Configuration configuration = new Configuration();
try {
    SqlContext sqlContext = new SqlContext(configuration);
} catch (SQLException e) {
    throw new RuntimeException(e);
}
SqlContext automatically registers the Java, Spark, and Postgres plugins when constructed with only a Configuration.

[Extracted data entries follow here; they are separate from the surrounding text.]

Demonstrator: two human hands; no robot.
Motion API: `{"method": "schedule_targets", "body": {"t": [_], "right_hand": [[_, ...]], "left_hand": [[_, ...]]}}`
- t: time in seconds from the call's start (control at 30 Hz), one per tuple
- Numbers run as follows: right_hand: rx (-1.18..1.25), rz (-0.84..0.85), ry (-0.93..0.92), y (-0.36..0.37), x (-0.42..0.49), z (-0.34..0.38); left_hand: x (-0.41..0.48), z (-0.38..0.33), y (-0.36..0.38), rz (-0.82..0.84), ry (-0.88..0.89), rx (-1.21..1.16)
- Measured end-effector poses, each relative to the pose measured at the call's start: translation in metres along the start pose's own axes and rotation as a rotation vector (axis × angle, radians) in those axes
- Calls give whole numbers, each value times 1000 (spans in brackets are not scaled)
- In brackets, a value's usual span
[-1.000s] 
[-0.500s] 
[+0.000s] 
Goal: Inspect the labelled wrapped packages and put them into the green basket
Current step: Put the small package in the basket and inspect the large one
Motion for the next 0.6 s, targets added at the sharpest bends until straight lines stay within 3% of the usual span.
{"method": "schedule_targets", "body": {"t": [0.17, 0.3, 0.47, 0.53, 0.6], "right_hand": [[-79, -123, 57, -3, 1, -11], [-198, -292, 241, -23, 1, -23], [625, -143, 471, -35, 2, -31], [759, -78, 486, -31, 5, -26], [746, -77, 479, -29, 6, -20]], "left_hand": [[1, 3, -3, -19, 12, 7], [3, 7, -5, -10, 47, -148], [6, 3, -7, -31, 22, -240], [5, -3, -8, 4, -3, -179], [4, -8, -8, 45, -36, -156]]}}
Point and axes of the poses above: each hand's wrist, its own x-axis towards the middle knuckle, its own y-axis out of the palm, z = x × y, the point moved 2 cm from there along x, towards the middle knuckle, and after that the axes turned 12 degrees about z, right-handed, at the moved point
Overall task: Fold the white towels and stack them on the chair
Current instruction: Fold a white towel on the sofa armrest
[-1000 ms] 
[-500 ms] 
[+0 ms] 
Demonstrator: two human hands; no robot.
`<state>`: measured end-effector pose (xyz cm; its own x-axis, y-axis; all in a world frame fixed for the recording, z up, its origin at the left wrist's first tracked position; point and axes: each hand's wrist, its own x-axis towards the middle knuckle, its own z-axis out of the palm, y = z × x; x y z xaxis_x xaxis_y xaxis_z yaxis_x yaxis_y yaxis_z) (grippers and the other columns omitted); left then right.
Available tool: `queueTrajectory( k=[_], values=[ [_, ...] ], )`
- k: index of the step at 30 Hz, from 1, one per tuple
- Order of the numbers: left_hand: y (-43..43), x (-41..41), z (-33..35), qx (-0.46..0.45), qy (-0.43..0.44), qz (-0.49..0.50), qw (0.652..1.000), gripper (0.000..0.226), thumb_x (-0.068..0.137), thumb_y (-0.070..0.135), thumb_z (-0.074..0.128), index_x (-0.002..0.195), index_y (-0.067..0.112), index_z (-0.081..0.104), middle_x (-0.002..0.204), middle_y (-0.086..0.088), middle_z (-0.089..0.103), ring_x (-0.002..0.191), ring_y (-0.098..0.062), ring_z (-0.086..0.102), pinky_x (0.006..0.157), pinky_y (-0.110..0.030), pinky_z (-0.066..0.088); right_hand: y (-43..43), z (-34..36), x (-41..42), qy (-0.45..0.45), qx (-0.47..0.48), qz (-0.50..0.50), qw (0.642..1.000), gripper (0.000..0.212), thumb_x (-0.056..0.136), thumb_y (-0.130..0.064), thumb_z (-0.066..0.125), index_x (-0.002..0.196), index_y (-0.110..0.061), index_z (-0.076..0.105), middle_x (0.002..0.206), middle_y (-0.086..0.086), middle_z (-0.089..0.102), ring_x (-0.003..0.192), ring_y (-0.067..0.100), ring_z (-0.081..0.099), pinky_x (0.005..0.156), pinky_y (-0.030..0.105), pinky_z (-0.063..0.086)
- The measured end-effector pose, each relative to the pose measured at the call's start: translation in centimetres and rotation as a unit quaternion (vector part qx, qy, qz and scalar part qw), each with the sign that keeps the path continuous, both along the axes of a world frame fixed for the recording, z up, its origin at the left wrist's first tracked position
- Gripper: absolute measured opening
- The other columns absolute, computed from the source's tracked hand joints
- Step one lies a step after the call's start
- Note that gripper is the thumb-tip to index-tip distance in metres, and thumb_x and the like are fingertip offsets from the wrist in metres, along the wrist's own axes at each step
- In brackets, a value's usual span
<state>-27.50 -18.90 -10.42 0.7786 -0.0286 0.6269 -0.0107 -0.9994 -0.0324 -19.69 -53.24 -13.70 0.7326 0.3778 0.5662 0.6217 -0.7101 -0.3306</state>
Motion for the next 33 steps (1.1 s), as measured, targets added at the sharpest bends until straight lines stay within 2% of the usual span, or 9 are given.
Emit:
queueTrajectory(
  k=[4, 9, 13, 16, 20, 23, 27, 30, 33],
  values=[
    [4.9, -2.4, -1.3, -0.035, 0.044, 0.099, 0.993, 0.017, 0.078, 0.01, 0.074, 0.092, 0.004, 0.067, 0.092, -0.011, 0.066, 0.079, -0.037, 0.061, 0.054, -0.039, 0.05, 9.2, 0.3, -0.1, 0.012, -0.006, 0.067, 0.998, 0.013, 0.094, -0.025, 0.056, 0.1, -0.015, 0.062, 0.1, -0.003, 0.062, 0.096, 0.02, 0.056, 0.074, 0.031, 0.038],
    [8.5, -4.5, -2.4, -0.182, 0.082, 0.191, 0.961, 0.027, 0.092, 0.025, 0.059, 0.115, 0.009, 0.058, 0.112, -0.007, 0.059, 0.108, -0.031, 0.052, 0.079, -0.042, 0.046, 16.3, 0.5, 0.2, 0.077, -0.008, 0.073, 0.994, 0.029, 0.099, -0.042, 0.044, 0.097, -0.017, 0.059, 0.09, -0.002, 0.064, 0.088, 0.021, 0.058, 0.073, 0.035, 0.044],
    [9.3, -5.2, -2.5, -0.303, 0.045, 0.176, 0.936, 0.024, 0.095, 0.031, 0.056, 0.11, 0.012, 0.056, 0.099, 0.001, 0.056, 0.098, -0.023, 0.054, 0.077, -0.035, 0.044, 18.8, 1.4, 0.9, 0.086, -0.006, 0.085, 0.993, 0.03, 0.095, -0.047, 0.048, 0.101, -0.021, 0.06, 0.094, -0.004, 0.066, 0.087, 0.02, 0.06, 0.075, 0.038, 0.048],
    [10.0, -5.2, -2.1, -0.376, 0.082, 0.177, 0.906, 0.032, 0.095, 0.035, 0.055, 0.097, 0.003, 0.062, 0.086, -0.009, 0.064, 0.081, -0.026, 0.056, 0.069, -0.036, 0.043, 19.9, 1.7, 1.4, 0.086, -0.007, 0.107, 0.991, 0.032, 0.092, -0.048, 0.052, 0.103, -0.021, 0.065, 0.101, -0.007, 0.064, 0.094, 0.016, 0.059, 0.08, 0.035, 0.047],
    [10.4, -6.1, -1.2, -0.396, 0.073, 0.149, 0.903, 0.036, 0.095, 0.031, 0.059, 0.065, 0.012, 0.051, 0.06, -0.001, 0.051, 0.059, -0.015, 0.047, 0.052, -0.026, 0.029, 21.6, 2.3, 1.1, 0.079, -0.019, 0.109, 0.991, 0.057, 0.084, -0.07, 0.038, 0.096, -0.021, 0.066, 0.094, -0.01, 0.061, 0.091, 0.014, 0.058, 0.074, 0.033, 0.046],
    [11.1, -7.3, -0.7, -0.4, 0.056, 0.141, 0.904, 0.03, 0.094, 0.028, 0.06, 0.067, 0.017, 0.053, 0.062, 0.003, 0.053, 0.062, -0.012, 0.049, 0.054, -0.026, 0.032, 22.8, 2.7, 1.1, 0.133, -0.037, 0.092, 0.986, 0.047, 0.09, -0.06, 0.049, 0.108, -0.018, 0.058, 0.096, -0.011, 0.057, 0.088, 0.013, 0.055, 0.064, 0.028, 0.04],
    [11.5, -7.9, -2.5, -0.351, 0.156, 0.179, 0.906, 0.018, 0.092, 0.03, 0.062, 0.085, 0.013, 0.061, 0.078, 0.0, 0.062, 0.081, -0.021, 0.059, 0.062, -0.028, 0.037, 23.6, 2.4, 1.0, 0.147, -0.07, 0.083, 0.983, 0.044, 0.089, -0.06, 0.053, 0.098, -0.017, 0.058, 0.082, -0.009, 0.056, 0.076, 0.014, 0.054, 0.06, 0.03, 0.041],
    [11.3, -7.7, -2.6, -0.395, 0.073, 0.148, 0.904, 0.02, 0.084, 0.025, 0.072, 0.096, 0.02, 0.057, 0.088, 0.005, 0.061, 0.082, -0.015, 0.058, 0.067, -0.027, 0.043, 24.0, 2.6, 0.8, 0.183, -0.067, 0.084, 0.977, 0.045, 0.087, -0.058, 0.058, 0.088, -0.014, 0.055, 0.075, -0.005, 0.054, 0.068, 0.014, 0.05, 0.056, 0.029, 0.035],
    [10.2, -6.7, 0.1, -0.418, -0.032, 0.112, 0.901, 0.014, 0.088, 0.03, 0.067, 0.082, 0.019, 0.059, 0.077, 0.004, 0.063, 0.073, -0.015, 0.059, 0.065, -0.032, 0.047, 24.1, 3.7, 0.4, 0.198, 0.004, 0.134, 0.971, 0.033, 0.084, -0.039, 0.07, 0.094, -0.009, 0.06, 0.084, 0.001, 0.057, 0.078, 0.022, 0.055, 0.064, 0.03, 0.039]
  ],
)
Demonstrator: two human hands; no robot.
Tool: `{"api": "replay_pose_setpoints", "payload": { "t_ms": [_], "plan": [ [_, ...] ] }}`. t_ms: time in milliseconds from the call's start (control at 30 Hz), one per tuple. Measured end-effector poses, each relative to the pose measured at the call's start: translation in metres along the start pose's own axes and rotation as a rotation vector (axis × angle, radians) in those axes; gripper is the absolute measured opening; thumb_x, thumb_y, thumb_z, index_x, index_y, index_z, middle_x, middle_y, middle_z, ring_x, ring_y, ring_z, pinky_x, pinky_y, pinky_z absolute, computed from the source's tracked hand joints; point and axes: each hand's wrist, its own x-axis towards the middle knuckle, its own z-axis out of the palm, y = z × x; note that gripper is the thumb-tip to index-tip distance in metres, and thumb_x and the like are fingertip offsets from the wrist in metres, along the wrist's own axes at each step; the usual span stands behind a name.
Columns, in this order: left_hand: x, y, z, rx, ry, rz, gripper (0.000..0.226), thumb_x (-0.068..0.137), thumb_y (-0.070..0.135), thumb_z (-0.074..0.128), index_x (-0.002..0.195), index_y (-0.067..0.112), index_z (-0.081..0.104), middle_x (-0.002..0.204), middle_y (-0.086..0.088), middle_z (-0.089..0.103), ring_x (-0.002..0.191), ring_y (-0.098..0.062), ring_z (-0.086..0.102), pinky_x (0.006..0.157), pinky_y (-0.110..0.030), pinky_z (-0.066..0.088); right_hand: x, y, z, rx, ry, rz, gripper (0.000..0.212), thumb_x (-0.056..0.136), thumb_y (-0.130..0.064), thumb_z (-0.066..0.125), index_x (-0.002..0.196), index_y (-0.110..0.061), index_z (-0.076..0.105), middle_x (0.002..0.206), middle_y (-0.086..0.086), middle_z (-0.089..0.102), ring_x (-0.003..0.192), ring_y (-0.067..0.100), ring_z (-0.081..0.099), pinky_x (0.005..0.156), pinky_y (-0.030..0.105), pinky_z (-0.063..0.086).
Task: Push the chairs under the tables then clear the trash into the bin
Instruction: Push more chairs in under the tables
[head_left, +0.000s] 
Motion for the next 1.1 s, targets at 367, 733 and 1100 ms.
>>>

To control which plugins are active, use the two-argument constructor:
import org.apache.wayang.core.plugin.Plugin;
import org.apache.wayang.java.Java;
import org.apache.wayang.spark.Spark;
import java.sql.SQLException;
import java.util.List;

List<Plugin> plugins = List.of(
    Java.channelConversionPlugin(),
    Postgres.conversionPlugin()
);

try {
    SqlContext sqlContext = new SqlContext(configuration, plugins);
    // Register additional plugins as needed.
    sqlContext.withPlugin(Java.basicPlugin());
    sqlContext.withPlugin(Spark.basicPlugin());
} catch (SQLException e) {
    throw new RuntimeException(e);
}

SqlContext constructors

ConstructorDescription
new SqlContext()Default configuration, auto-registers Java + Spark + Postgres. Throws SQLException.
new SqlContext(Configuration configuration)Custom configuration, auto-registers Java + Spark + Postgres. Throws SQLException.
new SqlContext(Configuration configuration, List<Plugin> plugins)Custom configuration, explicit plugin list. Throws SQLException.

Schema registration

Wayang’s SQL API uses Apache Calcite schemas to map table names in SQL to physical data sources. You configure the schema by setting the wayang.calcite.model property in your Configuration to an inline Calcite model JSON string.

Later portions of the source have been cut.